Jan 12, 2021
Qualcomm products mentioned within this post are offered by Qualcomm Technologies, Inc. and/or its subsidiaries.
Machine learning (ML) is transforming industries, improving products, and enhancing everyday life for consumers. You should think of ML as a horizontal technology that will impact virtually everything, like electricity or the internet.
When we hear about ML, we often hear about data. Many people think that it only makes sense to focus on ML if there are vast amounts of data available. It’s true that if there is a lot of data, ML technology will help gain new insights, automate processes, and dynamically respond to changes. A new suite of techniques known as ‘deep learning’ have become the next level of what many people know as ‘signal processing.’ Many successful companies today have made it their business model to collect data on an unprecedented scale and train models based on them featuring up to a 175 billion parameters. Training these models is quite expensive, as it has to be done with thousands of GPUs, using considerable amounts of power.

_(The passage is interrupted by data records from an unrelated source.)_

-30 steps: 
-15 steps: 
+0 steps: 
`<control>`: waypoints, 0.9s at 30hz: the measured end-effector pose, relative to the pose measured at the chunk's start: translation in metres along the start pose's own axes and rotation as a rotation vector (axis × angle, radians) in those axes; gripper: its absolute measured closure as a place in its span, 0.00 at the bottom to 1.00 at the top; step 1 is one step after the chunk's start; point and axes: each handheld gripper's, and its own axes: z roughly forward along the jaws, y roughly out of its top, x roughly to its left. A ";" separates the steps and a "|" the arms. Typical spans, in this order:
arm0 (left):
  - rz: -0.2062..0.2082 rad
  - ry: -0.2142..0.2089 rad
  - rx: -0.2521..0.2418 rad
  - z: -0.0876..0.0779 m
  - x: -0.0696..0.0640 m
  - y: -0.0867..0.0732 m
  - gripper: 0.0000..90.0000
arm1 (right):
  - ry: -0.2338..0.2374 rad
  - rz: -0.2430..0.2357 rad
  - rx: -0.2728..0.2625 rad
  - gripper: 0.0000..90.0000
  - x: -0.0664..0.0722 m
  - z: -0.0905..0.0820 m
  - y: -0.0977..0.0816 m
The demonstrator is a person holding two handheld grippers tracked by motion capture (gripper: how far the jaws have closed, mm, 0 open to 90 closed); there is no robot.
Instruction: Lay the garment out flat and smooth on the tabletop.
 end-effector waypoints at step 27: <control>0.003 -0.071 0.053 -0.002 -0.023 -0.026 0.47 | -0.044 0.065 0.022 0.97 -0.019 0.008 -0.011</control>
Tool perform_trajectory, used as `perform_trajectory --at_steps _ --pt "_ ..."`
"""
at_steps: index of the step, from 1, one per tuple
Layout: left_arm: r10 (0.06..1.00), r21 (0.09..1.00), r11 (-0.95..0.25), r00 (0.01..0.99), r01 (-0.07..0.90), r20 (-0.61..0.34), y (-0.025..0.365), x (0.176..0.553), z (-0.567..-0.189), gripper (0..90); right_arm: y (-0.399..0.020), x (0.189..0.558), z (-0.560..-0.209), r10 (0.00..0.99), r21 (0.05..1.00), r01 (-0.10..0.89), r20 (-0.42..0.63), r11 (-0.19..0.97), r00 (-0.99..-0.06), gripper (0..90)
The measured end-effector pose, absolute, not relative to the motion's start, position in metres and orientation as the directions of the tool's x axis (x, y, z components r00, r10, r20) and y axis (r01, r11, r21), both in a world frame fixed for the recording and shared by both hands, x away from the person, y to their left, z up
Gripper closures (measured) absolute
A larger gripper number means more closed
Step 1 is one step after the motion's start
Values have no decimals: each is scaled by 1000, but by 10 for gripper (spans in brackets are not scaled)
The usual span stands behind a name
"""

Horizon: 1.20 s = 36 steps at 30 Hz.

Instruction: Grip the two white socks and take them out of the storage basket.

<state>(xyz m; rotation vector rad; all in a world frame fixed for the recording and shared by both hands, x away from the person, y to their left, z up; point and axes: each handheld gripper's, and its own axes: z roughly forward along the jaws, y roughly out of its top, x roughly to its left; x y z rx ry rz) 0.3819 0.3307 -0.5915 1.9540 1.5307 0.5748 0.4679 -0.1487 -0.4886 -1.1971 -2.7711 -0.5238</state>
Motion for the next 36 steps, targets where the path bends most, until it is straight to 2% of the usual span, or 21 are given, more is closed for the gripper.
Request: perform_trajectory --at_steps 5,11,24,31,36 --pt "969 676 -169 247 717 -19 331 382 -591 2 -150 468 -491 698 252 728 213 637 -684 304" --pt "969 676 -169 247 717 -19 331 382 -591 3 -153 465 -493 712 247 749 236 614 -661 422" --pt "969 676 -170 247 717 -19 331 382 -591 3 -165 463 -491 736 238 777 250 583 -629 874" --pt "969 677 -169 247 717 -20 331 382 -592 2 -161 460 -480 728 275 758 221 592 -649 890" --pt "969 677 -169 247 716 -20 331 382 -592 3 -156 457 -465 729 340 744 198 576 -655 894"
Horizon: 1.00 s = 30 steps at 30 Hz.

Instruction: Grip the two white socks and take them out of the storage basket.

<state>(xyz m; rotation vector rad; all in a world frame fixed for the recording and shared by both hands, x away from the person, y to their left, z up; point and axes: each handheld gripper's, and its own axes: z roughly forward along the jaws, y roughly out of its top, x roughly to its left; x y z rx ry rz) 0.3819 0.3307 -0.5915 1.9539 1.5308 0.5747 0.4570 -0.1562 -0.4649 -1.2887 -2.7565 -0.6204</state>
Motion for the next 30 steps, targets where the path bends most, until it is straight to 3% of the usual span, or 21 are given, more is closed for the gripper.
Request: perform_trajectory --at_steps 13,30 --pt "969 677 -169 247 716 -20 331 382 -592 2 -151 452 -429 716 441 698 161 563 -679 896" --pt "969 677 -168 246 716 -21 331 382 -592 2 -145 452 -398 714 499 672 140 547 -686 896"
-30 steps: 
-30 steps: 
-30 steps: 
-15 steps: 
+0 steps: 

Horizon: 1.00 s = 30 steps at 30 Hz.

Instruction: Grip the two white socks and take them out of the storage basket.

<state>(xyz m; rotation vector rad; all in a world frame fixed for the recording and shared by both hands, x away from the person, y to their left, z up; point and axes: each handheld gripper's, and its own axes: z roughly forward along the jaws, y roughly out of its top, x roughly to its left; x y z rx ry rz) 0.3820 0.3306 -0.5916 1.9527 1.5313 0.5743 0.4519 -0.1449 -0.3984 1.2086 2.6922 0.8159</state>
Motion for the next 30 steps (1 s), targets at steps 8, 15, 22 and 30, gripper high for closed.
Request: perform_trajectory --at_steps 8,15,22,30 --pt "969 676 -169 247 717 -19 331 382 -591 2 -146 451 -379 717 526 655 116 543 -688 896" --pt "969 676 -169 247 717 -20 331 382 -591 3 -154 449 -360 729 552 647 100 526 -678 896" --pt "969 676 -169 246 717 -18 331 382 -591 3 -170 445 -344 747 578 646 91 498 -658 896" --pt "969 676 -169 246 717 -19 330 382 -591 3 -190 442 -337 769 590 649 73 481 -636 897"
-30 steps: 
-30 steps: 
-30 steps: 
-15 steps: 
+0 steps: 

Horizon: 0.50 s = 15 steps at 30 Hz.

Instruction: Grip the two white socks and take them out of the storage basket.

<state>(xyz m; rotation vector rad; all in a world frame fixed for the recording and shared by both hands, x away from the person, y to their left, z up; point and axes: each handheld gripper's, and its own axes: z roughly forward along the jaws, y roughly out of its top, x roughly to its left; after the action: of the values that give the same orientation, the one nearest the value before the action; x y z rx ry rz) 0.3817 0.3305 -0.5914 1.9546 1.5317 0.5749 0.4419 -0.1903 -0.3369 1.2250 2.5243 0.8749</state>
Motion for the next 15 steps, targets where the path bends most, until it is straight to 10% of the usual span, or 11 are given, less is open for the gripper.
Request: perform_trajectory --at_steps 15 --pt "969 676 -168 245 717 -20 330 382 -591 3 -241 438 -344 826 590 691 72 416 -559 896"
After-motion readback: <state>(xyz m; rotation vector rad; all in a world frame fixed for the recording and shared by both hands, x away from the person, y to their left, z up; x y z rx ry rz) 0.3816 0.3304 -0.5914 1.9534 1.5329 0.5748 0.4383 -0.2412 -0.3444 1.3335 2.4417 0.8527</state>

What I want to talk about in this blog post is the fact that ML can even be useful without data. When DeepMind’s AlphaGo beat the Go world champion, Lee Sedol, it had been trained on thousands of games played by Go grandmasters. However, the next versions of this piece of technology, in particular AlphaZero used zero data to be trained. It basically knew the rules of the game and subsequently played millions of games against itself. You turn your computer on at night before you go to sleep with the request to train a model on your favorite game, and the next morning it beats not only you, but every human on earth. No data necessary.
How can this technology be useful? Many problems that need to be solved are of the sort where you want to optimize some objective over a very large (and I mean larger than the number of atoms in the universe) number of possibilities. Take for example the ‘vehicle routing problem’ where you want a strategy to fill your trucks at warehouses with goods that need to be delivered to customers. Which truck should take which goods from which warehouses, take which route, and deliver to which customers? There is clearly a huge number of possibilities, many more than you can test out in a lifetime, even on a supercomputer.
As another example: how do you place billions of transistors on a chip such that they meet performance criteria while minimizing the total area? Perhaps, for both problems you can appreciate that there is an analogy with playing the game of Go, where the number of possible games is also unimaginably large.
To make things worse, imagine we may need a strategy that can handle uncertainty: will the road be congested, will some truck drivers report in ill, and so on? And on top of that we may need to adapt our strategy on the fly: our current strategy may suddenly fail because some roads are blocked. It is for these types of very hard combinatorial optimization problems that a new technology is starting to emerge. The general class of methods is known as reinforcement learning (RL). AlphaGo happens to be a particular example of it. And as I argued, for some problems where you can simulate the world (like the game of Go) you do not need real data to train it.
But should we throw decades of research on classical algorithms for combinatorial optimization out the window? I think not. The idea is to take your favorite classical solver and embed it into a neural network architecture. You can think of each iteration of the classical solver as a layer in a (recurrent) neural net (RNN), where the operation is fixed and not flexible. It was hand-designed by engineers over the course of decades through theory, trial, and error. But now let’s add flexible neural network operations to each layer (or iteration) with learnable parameters. The neural network can correct the classical solver depending on the particular context it is operating in. I call this ‘neural augmentation.'
This hybrid system needs much fewer parameters than an “unstructured” neural architecture, because it leverages smart engineering solutions. We learn its parameters by reinforcement learning as follows: simulate a problem, apply your neural augmented solver (a.k.a. policy), then compute the goodness of your solution (your reward), and if the solution was good, reinforce the moves that led to it (and penalize the bad moves). Rinse and repeat. The result of this is not necessarily a policy that is always better than the dedicated classical solvers for a given problem. However, the learned policy can be executed quickly, is robust to a changing environment, and can naturally handle uncertainty.
In summary, combinatorial optimization problems are ubiquitous. By building on decades of engineering and leveraging recent progress in machine learning, we can build hybrid systems that combine the best of both worlds: highly accurate, adaptive, and robust systems that learn to plan like no human can.